INFORMATION PROVIDED:
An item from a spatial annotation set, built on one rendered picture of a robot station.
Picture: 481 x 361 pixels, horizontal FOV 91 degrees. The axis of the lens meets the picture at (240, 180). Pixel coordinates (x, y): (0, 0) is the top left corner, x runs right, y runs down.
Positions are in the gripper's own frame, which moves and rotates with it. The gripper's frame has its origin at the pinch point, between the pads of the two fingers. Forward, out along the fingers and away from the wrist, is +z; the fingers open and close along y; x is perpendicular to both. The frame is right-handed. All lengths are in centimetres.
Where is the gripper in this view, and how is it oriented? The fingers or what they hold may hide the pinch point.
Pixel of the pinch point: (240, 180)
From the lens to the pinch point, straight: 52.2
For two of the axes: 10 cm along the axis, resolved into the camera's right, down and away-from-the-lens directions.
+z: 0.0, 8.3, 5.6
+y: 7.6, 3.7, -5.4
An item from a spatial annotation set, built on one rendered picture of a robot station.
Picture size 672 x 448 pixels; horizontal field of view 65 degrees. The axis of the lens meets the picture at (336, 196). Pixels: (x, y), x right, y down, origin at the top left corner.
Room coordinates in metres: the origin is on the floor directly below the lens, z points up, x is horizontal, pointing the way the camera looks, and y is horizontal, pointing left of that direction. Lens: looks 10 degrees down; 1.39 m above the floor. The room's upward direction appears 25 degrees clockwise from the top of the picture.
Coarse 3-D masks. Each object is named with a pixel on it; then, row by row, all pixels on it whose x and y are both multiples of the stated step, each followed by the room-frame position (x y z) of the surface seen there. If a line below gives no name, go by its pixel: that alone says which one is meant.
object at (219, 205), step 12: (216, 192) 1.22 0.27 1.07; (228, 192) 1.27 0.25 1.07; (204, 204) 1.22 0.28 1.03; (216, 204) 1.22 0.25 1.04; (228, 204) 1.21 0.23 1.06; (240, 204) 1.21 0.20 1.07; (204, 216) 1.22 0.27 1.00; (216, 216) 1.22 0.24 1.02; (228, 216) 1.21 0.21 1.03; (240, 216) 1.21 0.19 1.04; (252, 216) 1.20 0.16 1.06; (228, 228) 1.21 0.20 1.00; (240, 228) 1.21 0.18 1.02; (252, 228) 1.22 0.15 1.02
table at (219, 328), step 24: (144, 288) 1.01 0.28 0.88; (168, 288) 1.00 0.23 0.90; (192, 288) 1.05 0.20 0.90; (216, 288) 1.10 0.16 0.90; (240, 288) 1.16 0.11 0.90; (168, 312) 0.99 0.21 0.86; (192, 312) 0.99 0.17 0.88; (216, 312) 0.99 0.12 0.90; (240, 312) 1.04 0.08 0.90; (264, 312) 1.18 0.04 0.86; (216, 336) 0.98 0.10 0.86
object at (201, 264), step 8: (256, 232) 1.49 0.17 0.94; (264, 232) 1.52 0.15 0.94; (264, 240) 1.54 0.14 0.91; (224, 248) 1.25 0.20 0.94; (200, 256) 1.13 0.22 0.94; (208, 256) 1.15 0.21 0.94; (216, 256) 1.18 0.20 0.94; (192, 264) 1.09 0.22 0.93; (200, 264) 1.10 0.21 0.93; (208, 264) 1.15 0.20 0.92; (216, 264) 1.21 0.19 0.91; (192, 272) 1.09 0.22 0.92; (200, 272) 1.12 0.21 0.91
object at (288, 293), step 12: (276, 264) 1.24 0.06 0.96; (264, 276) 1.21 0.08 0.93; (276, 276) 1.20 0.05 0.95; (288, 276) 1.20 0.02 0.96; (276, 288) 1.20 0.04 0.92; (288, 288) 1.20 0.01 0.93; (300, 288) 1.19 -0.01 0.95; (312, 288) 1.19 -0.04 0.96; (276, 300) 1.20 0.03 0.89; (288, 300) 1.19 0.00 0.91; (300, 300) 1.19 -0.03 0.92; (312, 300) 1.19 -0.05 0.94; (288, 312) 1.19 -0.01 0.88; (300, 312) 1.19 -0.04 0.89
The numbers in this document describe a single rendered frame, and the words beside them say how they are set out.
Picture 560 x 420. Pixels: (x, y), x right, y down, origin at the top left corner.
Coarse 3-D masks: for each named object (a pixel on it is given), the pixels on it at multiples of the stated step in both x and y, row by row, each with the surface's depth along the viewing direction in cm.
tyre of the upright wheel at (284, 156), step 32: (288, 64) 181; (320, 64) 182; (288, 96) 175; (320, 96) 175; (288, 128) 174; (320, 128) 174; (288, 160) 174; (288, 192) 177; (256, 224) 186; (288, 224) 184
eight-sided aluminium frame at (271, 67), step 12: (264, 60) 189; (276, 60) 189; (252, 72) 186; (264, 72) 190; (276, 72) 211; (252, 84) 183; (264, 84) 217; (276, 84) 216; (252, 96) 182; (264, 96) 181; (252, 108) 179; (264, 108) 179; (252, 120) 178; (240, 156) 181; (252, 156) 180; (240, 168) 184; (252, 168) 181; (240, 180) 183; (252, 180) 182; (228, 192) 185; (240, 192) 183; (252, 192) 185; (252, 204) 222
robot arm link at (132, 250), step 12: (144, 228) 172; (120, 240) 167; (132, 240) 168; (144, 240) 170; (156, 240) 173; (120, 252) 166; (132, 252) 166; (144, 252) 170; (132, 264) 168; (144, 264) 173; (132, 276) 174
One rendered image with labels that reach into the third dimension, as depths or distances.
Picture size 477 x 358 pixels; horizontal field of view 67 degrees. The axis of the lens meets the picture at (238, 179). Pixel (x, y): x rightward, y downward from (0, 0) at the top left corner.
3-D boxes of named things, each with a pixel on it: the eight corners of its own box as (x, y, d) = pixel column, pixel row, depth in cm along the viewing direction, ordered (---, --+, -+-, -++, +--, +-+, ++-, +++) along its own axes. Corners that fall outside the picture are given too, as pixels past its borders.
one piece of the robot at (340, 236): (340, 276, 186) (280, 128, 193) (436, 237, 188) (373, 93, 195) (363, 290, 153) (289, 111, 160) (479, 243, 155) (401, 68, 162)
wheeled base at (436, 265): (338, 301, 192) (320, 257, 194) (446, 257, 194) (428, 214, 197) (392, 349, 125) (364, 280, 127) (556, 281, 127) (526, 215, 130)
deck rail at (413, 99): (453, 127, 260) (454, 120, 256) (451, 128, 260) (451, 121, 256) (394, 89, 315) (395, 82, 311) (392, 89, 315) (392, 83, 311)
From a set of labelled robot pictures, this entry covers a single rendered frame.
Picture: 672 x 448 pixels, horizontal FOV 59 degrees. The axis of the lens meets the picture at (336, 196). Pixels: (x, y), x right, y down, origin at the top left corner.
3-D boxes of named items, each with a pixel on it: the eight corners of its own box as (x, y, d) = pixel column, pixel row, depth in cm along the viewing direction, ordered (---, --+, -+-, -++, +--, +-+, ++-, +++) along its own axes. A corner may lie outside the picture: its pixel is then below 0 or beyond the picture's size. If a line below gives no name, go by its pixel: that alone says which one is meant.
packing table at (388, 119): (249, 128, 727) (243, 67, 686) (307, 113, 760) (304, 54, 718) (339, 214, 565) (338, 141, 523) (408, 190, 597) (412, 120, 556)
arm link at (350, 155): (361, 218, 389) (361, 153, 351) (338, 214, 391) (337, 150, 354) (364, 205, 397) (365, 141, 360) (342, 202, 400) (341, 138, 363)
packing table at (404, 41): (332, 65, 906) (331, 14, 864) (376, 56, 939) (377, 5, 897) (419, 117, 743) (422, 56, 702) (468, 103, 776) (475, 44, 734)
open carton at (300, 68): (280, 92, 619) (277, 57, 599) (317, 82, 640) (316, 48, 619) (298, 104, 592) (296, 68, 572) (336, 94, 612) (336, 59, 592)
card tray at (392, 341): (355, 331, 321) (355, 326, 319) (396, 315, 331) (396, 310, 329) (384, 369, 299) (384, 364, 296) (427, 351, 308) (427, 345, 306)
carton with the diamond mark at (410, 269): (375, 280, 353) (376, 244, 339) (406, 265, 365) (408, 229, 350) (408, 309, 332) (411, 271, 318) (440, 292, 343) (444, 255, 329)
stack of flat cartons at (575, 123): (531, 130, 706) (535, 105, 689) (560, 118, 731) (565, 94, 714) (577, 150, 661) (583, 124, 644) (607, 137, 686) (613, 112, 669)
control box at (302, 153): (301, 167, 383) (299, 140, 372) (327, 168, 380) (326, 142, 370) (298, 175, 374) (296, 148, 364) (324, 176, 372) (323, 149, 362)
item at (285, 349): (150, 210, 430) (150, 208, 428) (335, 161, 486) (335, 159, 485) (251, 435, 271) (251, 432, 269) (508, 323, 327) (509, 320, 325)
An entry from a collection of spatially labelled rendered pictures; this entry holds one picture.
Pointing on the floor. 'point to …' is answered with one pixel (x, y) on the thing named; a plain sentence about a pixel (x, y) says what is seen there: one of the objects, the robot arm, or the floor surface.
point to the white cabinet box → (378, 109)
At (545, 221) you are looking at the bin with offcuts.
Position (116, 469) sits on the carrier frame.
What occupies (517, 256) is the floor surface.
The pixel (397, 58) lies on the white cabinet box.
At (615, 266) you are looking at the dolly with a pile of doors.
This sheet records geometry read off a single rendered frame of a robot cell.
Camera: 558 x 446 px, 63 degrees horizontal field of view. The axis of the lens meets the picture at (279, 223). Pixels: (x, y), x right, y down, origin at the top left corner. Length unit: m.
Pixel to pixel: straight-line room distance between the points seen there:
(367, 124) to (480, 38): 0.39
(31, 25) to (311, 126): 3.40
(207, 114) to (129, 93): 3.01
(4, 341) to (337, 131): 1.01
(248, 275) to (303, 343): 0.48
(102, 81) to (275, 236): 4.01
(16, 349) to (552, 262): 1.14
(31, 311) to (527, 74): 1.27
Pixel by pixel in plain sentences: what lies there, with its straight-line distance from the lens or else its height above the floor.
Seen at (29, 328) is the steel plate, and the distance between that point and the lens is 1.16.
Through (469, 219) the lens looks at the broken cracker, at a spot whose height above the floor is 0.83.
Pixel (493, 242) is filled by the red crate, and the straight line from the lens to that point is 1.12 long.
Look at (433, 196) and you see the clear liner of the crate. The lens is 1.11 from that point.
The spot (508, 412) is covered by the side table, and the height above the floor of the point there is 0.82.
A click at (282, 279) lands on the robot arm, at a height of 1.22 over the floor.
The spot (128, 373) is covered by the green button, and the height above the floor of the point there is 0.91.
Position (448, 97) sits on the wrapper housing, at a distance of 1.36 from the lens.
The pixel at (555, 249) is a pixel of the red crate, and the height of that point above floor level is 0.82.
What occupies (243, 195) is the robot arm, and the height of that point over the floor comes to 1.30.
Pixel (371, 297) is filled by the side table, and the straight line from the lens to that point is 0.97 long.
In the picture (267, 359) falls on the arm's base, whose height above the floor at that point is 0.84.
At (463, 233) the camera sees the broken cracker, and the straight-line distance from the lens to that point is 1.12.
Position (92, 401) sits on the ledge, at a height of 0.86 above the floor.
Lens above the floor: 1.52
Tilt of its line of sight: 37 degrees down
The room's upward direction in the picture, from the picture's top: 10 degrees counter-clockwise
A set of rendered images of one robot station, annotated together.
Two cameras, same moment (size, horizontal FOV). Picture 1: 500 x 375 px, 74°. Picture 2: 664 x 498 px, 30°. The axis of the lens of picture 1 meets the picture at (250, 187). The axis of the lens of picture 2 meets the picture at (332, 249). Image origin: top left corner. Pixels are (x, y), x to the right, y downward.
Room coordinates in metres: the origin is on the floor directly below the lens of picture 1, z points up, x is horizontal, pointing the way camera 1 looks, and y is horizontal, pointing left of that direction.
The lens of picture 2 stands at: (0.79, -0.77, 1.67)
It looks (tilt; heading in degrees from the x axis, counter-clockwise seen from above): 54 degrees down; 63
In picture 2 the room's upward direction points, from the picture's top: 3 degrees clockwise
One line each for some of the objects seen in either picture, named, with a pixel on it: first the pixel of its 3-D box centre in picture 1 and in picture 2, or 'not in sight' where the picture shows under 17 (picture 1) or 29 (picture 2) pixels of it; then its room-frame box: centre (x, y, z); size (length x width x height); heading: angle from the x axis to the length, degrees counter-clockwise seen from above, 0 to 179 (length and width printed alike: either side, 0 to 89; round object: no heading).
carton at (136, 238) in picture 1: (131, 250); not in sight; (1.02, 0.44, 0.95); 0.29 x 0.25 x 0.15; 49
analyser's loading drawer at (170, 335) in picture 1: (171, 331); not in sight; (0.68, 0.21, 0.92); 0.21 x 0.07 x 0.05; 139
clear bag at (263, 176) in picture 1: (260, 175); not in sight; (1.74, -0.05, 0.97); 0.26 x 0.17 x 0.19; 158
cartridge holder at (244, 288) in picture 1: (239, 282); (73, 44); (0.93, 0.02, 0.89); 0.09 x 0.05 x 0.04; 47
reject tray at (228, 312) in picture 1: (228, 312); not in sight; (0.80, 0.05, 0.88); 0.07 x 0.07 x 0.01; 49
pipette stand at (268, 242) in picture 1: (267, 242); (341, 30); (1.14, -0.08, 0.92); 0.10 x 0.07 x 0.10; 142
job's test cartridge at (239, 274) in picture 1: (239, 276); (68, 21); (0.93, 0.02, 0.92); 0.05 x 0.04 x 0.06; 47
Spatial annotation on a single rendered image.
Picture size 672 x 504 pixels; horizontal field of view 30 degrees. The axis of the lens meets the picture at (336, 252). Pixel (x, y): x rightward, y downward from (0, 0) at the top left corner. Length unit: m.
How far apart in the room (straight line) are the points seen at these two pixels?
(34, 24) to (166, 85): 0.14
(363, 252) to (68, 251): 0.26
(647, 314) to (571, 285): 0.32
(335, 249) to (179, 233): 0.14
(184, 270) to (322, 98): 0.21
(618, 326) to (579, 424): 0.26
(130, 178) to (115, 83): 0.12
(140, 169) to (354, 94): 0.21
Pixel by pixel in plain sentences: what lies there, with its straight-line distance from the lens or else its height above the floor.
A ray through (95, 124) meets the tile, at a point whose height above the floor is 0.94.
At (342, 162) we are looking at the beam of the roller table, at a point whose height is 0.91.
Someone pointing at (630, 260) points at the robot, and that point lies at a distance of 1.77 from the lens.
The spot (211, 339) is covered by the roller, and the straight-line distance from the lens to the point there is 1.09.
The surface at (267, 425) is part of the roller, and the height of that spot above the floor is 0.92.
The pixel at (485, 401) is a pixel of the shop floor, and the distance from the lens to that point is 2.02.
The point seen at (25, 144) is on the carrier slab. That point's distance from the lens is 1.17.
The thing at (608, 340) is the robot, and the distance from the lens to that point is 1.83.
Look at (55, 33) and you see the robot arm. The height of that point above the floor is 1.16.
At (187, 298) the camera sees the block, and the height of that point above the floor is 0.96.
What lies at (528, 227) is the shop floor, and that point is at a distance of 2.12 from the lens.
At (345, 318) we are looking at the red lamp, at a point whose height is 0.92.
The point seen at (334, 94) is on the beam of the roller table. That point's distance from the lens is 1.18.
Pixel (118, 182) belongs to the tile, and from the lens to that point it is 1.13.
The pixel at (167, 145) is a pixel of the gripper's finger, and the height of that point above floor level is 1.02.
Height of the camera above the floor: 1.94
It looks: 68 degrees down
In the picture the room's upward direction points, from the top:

ABOUT THIS TASK: Search the data above for the string "looking" and report each line that holds it.

WRITTEN ANSWER:
At (545, 221) you are looking at the bin with offcuts.
At (615, 266) you are looking at the dolly with a pile of doors.
At (342, 162) we are looking at the beam of the roller table, at a point whose height is 0.91.
At (345, 318) we are looking at the red lamp, at a point whose height is 0.92.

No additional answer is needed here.